早川 自分自身の就活を振り返って良かったと思うのは、最終的に第一印象や直感を信じたことです。一方で、コンサルファームしか見ていなかったので、もっと幅広い視点で就活に取り組んでみてもよかったと思います。ただ、就職した後の時間のほうが圧倒的に長いので、学生時代の4年間は自分の遊びや学びに集中してほしいというのが本音です(笑)。
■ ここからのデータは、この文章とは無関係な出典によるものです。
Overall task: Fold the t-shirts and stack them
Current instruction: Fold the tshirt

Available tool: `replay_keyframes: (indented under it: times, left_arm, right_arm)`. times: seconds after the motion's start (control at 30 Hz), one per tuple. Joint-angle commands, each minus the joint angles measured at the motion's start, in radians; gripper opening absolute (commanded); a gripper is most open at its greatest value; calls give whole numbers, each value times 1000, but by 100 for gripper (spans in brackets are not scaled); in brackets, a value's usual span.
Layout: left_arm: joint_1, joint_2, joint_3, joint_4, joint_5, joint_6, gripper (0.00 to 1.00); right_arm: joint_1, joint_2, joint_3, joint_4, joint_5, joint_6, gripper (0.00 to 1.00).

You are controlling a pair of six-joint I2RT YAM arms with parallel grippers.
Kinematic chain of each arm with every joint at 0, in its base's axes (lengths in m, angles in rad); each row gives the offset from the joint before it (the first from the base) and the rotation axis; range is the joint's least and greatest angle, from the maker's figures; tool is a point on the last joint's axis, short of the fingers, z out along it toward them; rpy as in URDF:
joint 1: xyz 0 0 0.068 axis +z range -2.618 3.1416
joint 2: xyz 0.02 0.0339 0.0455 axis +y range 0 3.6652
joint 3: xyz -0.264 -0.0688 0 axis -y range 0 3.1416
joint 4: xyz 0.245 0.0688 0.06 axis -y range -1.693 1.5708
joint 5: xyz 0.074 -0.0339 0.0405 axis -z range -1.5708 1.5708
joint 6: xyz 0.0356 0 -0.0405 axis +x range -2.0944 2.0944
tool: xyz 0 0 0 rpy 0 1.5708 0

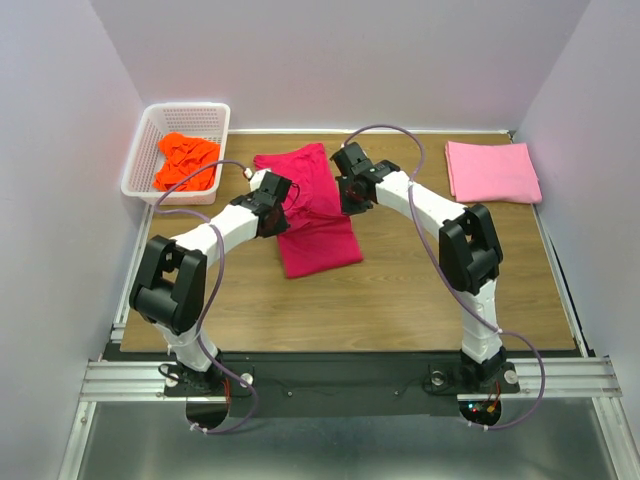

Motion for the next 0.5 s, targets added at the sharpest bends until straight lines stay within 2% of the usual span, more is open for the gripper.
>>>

水谷 コンサルタントを目指すのであれば、ベースにある個人の想いや主体性が大事なので、就活対策を重ねて無理に自分を飾ることは必要ないかと思っています。学生時代に様々な経験を積んでレベルを上げることは否定しませんが、「今後社会で何が求められてくるのか」、「自分は何を成し遂げたいか」、「自分の特性は活きるのか」を考えながら企業を選ぶべきだと思います。他者と比較しての幸福は長続きしないので、就活を機に自分を相対評価することをやめてみるのも良いと思います。
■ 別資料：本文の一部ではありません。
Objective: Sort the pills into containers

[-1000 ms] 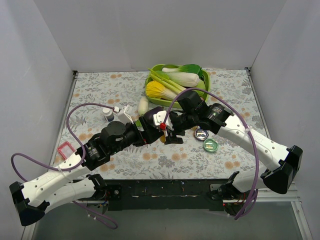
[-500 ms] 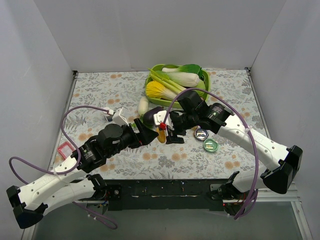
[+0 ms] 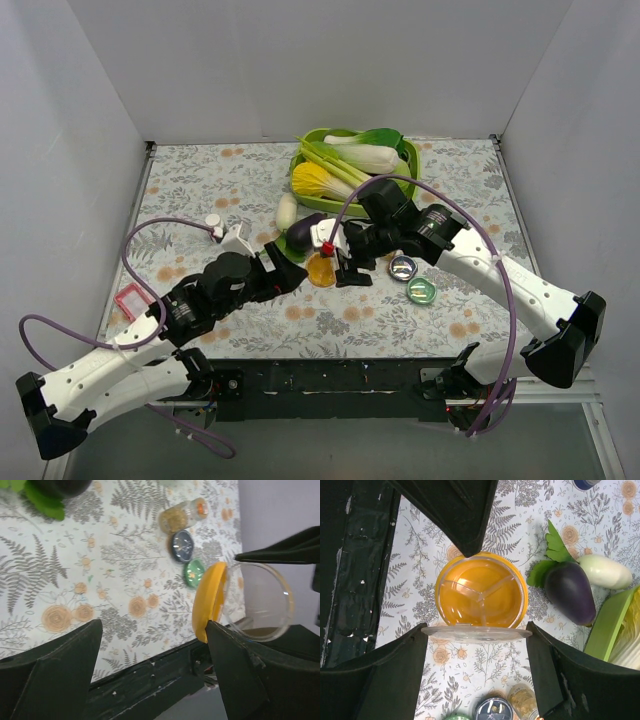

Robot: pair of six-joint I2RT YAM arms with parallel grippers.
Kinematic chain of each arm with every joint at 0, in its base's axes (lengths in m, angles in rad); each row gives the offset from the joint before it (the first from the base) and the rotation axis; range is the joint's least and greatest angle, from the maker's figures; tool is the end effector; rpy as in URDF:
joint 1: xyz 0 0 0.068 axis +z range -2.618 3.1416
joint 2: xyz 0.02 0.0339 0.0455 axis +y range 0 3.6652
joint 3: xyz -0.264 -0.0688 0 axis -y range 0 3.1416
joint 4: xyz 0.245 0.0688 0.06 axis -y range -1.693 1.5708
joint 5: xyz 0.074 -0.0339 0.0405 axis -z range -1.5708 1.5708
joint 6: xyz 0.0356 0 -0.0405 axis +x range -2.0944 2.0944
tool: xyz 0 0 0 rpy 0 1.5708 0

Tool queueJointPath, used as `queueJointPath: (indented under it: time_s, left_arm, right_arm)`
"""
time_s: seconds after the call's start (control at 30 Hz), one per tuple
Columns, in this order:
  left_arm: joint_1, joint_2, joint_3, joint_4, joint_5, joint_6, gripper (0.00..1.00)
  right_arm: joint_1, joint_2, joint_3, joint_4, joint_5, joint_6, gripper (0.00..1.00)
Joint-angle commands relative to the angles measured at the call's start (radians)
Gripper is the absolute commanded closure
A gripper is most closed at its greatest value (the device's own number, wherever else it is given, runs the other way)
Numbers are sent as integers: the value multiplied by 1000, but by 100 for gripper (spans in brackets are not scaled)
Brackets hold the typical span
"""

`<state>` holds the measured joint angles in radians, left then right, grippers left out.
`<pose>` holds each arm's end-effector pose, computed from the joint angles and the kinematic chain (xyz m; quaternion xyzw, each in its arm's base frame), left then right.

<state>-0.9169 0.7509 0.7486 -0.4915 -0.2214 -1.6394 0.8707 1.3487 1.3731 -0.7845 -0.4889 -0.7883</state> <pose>0.1083 -0.1285 0.3015 -0.3546 0.7781 -0.4607 0.2379 0.1687 0.2262 0.3643 -0.7221 0.5317 0.2380 0.3731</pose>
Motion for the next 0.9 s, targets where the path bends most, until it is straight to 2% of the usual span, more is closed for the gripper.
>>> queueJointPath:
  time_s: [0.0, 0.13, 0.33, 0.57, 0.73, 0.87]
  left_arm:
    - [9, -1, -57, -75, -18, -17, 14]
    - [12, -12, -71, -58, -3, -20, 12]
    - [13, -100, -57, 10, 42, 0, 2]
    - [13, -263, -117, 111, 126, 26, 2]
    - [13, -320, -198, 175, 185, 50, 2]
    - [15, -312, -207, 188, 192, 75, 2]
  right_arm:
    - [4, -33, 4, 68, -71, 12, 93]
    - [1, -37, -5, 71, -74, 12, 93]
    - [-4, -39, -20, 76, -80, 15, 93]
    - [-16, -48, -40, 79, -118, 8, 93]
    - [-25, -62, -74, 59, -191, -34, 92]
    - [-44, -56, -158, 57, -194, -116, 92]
出口 私の場合はたまたま建築やエネルギーの領域でしたが、根底に「自分がこれをやっていると楽しい」とか、「この課題を解決して変革したい」という想いを持ってさえいればどんな領域でもいいと思います。そうして「これをやるべきだ」という仕事を突き詰めて、コンサルタントが掲げるミッションを達成する。NRIがそれを実現するための機会を提供し、最大限サポートできれば嬉しく思います。

株式会社野村総合研究所 (NRI)

Interviewee

出口 満 氏

でぐち・みつる

株式会社野村総合研究所 (NRI)

経営戦略コンサルティング部門 採用担当

大学・大学院時代に熱中したグリーン建築について、官-民の橋渡し的存在としてのコンサルタント職の立場から社会に根付かせるべく、2012年にNRI入社。入社後は建築・都市のカーボンニュートラル、行政・産業のデジタル変革・社会実装推進に領域を拡げつつ、NRI台湾への赴任経験も経て、プリンシパル職として活躍。2022年より経営戦略コンサルティング部門の採用担当に就任。

Interviewee

水谷 直輝 氏

みずたに・なおき

株式会社野村総合研究所 (NRI)

経営戦略コンサルティング部門 採用担当

“未来創発“の理念と、シンクタンク・ITといったユニークな強み、それによる成長ポテンシャルに惹かれ2017年にNRIに入社。経営コンサルタントとして精進すべく、「経営から現場まで」「戦略から実行まで」をモットーに、経営改革や業務改革、新規事業立ち上げに従事。近年では、経営改革のナレッジにデジタルを掛け合わせ、企業のDXに取り組む。2022年より経営戦略コンサルティング部門の採用担当に就任。

Interviewee

早川 さとみ 氏

はやかわ・さとみ

株式会社野村総合研究所 (NRI)

経営戦略コンサルティング部門 採用担当

専門領域を絞りきれずコンサル業界を中心に就活をする中、NRIの風土や人に惹かれ2018年にNRIに入社。入社後はグローバル製造業コンサルティング部に所属し、自動車から精密機械、化学・素材といった幅広い業界に対し、自動運転や水素、スマートシティ、中国といった、製造業の先端的なトピックに触れながら、事業戦略や新規事業立ち上げを支援。2022年より経営戦略コンサルティング部門の採用担当に就任。